Picture story book(絵話)  ボロット 第八話

★第八話★

公園に着くと、同級生が数人で遊んでいた。

しばらくすると、一人の子がユカちゃんに気付いて声をかけた。

 

「ユカちゃん、それ何?」

「うちにもロボットが来たの!名前はボロットって言うの♪」

 

すると、皆一斉に笑い出した。

 

「ボロットだってさ!見た目ボロボロじゃん!はははっ!」

「それ、あまり人に見せない方がいいと思うよ。馬鹿にされるよ。ふふっ!」

 

ユカちゃんは皆の意外な反応にびっくりした。

 

「よくそんなもの見せようとしたね。いくらユカちゃんの家が貧乏でも、まさかロボットまでそんなみすぼらしいなんて。

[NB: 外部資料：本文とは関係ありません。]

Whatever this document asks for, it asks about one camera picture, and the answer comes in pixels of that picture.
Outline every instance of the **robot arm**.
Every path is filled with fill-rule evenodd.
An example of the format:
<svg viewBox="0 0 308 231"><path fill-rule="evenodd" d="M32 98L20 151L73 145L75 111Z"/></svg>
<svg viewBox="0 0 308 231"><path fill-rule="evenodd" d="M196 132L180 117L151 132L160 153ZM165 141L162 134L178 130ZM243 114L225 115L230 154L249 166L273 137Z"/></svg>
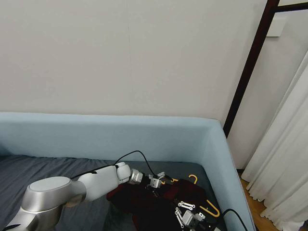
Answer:
<svg viewBox="0 0 308 231"><path fill-rule="evenodd" d="M63 206L96 200L119 184L136 184L141 179L142 173L121 162L84 174L77 181L67 177L38 180L28 185L19 211L3 231L47 231L58 223Z"/></svg>

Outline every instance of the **dark red cloth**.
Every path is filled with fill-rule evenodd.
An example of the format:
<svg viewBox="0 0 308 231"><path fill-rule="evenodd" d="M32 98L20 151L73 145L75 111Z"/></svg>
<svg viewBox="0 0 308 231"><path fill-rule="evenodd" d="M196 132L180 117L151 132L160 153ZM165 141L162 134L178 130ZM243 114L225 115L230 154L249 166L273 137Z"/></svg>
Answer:
<svg viewBox="0 0 308 231"><path fill-rule="evenodd" d="M107 194L107 199L118 209L133 214L133 222L138 231L181 231L176 218L178 202L193 204L196 211L206 203L205 190L187 180L180 179L173 185L165 184L156 192L142 185L121 184Z"/></svg>

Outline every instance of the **light switch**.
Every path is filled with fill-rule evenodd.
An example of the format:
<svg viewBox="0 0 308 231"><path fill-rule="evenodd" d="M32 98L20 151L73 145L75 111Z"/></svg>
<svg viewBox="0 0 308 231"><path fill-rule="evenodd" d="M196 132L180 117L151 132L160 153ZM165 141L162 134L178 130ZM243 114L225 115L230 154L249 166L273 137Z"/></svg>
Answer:
<svg viewBox="0 0 308 231"><path fill-rule="evenodd" d="M275 14L269 27L267 37L279 37L282 33L286 21L287 15L279 13Z"/></svg>

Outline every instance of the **dark wooden door frame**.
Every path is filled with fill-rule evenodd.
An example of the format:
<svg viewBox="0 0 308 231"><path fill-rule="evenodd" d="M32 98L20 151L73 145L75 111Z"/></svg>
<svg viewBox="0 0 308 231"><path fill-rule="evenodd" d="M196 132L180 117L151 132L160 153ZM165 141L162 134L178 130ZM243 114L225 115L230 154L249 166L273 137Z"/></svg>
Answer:
<svg viewBox="0 0 308 231"><path fill-rule="evenodd" d="M234 122L236 113L240 107L241 101L243 99L245 90L247 88L249 79L252 75L252 72L257 63L259 54L261 52L263 43L265 41L266 35L269 31L270 24L273 20L275 13L277 12L287 12L287 11L299 11L299 10L307 10L308 2L299 3L299 4L291 4L285 6L278 6L279 0L268 0L263 11L254 41L250 48L250 52L248 54L239 84L234 94L234 98L232 100L226 122L223 126L223 130L225 132L226 137L228 137L229 132L231 130L232 124Z"/></svg>

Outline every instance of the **yellow hook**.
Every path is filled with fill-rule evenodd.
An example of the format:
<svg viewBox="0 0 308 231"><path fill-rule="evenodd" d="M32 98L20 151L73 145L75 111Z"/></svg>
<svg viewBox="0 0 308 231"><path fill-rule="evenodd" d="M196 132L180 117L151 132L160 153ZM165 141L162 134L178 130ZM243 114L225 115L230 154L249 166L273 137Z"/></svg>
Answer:
<svg viewBox="0 0 308 231"><path fill-rule="evenodd" d="M179 180L172 178L171 182L173 183L175 181L179 181Z"/></svg>
<svg viewBox="0 0 308 231"><path fill-rule="evenodd" d="M190 175L188 176L188 178L190 178L190 177L194 177L194 184L196 184L196 183L197 183L197 181L198 181L197 176L196 176L196 175L194 175L194 174L190 174Z"/></svg>
<svg viewBox="0 0 308 231"><path fill-rule="evenodd" d="M213 209L216 210L217 214L212 213L212 212L209 211L207 208L203 208L202 206L199 206L199 207L200 207L201 209L203 209L205 212L207 212L207 213L209 213L210 215L212 215L213 217L218 218L218 217L220 216L219 210L218 210L209 200L206 200L206 201L210 204L210 206L212 206Z"/></svg>

」

 

数々の酷い言葉を浴びせられたユカちゃん。

次第に気持ちが込み上げ、ついには泣き出してしまった。

 

その光景を見て、その場にいた皆が慌てふためいた。

ユカちゃんはその場から離れたいと思い、泣きわめきながら走って公園を飛び出した。

 

その瞬間、ユカちゃんは走行中のトラックに轢かれそうになった。

 

 

一瞬の出来事だった。

 

 

その光景を見て、周りの人達は驚いた。

 

 

轢かれると思った瞬間、

 

 

ボロットがユカちゃんを抱きしめ、かばっていた。